My dd 18 is in her first year of college, and she has also been struggling under the pressure of midterms. She's had a few panic attacks, which she hadn't had in a while, and has called me saying she can't do it. I keep repeating that I have confidence that she can do it. I say, "I know this is really hard, but I also know that you can do it." I remind her of how she fell so far behind in high school and got herself back on track all on her own (I leave out the part about me sacrificing everything else in my life to make sure she didn't harm herself, get her the help she needed, etc.) I just keep repeating about how I know she can do it.

I also tell her that this is only midterm, and she still has plenty of time to get her grades up. I tell her that that's what I always told my students (I used to teach at the college she's attending). I also tell her that I see that she's in a hole, and when she's in a hole, in the past, instead of reaching up, she would keep digging down.
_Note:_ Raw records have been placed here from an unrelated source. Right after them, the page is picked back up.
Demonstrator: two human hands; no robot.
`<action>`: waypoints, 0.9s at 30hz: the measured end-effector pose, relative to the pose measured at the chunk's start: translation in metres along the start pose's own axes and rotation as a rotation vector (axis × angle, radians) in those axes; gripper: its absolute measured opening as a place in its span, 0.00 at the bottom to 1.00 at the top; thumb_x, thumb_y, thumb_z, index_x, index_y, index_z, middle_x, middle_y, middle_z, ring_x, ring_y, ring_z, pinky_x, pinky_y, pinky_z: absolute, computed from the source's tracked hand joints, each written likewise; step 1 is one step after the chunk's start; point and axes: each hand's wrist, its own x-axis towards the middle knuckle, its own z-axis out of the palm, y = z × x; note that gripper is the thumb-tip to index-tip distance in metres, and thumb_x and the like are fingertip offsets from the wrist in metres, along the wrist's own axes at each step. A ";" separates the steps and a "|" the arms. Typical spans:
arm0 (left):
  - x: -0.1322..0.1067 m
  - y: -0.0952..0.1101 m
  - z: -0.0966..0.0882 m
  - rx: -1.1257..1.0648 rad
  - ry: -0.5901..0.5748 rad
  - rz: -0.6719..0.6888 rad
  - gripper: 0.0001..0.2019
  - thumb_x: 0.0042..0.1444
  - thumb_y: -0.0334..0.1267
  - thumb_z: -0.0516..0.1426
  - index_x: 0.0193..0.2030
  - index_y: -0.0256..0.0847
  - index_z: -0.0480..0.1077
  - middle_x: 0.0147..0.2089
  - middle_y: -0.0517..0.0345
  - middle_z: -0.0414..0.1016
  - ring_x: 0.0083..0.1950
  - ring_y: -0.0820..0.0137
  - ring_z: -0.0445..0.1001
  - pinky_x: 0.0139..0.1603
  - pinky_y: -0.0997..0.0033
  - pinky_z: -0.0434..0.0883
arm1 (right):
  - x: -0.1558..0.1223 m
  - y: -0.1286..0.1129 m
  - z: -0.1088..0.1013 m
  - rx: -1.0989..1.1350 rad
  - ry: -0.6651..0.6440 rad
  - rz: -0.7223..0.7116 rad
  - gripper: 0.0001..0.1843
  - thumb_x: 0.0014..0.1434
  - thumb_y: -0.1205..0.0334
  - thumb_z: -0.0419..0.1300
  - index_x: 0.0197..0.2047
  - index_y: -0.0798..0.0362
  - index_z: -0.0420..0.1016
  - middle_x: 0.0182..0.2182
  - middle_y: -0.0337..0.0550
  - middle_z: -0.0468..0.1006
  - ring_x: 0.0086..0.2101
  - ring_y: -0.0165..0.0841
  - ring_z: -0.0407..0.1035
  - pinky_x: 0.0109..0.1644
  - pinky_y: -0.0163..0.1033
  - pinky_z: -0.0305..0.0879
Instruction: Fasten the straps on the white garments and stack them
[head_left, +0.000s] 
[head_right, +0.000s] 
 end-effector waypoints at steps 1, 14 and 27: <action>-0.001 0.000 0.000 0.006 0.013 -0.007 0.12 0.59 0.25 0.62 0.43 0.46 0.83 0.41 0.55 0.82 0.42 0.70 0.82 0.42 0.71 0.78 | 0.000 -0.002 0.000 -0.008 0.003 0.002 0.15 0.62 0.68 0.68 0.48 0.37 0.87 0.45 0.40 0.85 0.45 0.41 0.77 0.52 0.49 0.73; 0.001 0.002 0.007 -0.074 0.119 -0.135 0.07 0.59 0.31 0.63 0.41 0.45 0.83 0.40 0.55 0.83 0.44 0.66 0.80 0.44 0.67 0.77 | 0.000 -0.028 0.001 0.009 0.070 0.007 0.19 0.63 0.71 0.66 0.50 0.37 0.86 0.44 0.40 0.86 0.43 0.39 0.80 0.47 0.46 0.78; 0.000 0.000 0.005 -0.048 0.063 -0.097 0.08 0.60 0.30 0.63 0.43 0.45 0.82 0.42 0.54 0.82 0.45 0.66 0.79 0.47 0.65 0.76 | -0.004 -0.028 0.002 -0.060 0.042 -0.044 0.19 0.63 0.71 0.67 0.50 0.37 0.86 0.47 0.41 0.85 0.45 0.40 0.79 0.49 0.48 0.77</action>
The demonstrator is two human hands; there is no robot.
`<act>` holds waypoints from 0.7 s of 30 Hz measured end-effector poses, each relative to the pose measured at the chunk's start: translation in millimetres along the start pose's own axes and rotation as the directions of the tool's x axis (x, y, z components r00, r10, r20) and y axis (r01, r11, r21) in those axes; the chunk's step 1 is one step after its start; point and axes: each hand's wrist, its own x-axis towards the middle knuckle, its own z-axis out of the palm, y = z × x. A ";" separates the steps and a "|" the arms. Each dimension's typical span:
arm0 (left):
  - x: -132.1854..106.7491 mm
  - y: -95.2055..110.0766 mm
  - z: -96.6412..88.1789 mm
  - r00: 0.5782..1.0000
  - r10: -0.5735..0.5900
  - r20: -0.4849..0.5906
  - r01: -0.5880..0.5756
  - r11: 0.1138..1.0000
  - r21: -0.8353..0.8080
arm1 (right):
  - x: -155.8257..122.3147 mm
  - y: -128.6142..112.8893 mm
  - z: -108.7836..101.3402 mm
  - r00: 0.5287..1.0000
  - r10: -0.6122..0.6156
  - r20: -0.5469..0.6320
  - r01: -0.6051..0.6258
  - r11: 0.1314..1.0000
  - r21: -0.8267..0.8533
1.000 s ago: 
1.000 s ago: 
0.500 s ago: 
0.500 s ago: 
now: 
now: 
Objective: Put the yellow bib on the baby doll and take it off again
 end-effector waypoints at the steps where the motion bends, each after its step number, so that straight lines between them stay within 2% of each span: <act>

I told her I knew that now that she's older, she could see what she's doing and stop digging and start reaching.

As far as painting a professor black, my dd is doing that with one of hers. I've acknowledged that it must be horrible having a professor like that, but that everyone gets one somewhere along the line, and the important thing is to just get through the course and then she'll be finished with him and never have to have hem again.

I don't know if any of this is any help, but with my dd, it seems to be helping. (I still dread her coming home this weekend, but more for behavior and interaction issues with me. I am very sure that she'll want to go back -- she loves the social life there.)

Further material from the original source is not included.